An unpleasant aspect of B on the PDP-11 seemed to be that data
addresses were stored as "word addresses" (divided by two). Addresses
"fix ups" were done before starting any user or other run-time code.
I wrote a comment about this at
https://github.com/philbudne/pdp11-B/blob/pb/source/brt/brt1.s#L67
(which is my reconstruction of the brt files). Alas, I didn't note
the origin of the SCJ recollection of DMR's hack.
B code from "libb" (disassembled by Angelo Papenhoff?) shows the
initial branch:
http://squoze.net/B/libb/printf.s
http://squoze.net/B/libb/printn.s
Although neither file has any fixups.
The signature I would expect from binary B code of this era would be
that the generated code from each source file starts with a branch (or
jmp) around the contents of the file, to a "jsr r5, chain" followed by
a zero terminated list of addresses (which I guessed were addresses of
address words that needed to be fixed up).

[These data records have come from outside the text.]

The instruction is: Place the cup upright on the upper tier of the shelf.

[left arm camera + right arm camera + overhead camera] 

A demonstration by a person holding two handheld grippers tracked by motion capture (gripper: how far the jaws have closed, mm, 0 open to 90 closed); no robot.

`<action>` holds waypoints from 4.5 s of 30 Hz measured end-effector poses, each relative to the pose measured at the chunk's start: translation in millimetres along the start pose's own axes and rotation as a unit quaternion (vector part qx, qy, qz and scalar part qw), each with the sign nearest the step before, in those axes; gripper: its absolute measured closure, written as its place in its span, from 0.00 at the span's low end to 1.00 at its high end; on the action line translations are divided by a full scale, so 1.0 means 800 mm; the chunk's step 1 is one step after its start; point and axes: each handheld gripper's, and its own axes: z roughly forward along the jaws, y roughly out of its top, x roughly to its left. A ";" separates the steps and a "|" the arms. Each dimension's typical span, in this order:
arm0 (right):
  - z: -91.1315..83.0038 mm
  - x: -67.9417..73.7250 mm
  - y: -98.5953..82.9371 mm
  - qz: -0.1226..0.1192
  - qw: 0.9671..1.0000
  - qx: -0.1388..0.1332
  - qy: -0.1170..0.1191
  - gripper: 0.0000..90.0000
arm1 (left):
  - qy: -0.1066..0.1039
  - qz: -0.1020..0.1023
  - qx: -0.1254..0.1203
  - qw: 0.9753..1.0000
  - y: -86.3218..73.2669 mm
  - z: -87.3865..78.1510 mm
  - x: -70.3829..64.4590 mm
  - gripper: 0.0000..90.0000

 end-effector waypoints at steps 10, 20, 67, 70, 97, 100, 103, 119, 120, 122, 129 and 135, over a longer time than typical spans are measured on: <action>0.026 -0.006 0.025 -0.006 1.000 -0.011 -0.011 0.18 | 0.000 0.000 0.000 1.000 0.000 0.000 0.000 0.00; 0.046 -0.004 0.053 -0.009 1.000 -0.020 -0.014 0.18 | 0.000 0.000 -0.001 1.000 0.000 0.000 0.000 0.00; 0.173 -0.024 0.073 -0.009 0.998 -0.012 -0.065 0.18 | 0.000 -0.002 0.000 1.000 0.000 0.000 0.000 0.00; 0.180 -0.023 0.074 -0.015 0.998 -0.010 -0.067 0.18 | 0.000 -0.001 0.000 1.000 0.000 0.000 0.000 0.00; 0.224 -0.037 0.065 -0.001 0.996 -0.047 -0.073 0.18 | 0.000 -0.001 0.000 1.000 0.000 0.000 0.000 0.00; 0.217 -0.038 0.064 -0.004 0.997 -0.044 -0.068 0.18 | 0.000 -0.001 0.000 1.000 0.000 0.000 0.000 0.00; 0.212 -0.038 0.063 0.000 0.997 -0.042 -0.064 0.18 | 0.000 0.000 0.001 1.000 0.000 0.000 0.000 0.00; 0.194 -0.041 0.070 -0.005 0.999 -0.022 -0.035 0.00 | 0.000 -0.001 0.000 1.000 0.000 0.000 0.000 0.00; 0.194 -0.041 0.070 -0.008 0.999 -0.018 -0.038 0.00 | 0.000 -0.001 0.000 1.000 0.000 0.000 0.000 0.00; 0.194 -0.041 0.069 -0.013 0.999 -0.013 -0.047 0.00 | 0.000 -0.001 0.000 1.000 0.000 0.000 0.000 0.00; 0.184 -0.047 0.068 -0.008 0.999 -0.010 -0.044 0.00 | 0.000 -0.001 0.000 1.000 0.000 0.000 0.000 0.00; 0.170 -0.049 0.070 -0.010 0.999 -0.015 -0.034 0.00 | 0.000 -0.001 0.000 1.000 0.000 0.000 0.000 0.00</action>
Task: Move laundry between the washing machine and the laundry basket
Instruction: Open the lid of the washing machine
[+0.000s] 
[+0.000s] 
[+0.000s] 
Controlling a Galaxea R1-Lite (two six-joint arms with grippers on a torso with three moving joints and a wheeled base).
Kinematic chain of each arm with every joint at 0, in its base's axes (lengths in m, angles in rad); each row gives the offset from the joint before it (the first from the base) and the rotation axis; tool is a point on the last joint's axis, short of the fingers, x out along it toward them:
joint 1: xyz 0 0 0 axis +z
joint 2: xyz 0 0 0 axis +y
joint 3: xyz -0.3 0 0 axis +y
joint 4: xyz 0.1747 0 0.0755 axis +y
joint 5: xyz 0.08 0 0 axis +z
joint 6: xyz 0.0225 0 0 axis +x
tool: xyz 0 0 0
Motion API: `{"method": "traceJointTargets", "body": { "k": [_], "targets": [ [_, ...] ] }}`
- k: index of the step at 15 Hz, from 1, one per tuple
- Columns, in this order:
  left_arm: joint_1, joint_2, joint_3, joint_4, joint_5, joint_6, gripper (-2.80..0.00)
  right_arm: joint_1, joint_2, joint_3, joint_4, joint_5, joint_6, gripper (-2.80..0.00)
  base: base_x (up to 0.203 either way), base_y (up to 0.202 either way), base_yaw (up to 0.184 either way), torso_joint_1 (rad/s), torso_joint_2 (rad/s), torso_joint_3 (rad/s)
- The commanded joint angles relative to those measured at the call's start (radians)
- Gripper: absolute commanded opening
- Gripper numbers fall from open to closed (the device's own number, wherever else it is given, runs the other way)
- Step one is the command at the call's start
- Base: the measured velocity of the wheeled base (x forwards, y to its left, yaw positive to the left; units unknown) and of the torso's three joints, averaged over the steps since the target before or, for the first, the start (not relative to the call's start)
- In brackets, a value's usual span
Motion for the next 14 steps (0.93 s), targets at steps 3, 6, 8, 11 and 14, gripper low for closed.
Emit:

I would expect the code at "chain" to loop through the words
referenced by (r5)+ "fixing" them, and finally returning using "rts
r5",
something like the code I wrote at
https://github.com/philbudne/pdp11-B/blob/pb/source/brt/brt1.s#L102
chain: mov (r5)+,r0 // fetch pointer pointer
beq 1f // quit on zero word
asr (r0) // adjust the referenced word
br chain
1: rts r5 // return to end of file, fall into next
If the utilities you mention were in fact written in B (which would
offer us the chance to recover the actual code used in brt1 and brt2)
Which looks VERY MUCH like what you describe:
This "signature" I refer to being a few
properties of the a.out files and initial flow of the entry compared with other binaries
of known source code origin. First, these are all magic number 405(8) binaries, so V1 era
a.out. Second, in each case, the initial branch is to a jump vector which then performs a
r5-relative subroutine call followed by a halt in the case of fallthrough. In other
words:
br _start / 405(8)
...
_start:
jmp innerstart / some faraway place
...
innerstart:
jsr r5,main / always 004567 000042
halt
...
main:
inc somevalue / always 005267 000136 or 005267 000140
...
The fact that the jsr r5 always points to a small, fixed address is
likely because it points to B runtime code loaded at the start of
memory, which doesn't exactly match what's described in section 10.0
in
https://www.bell-labs.com/usr/dmr/www/kbman.html:
ld object /etc/brt1 -lb /etc/bilib /etc/brt2
The initial jmp is the file prologue emitted by the B compiler,
and the code at "innerstart" the epilogue, that I would expect
to be "jsr r5, chain"
I believe the "halt" is a literal zero word (terminating the fixup
list) and not a halt instruction, and that the chain routine (auto)
increments r5, until it sees a zero word, and then returns
(likely via "rts r5") to the word after the zero word.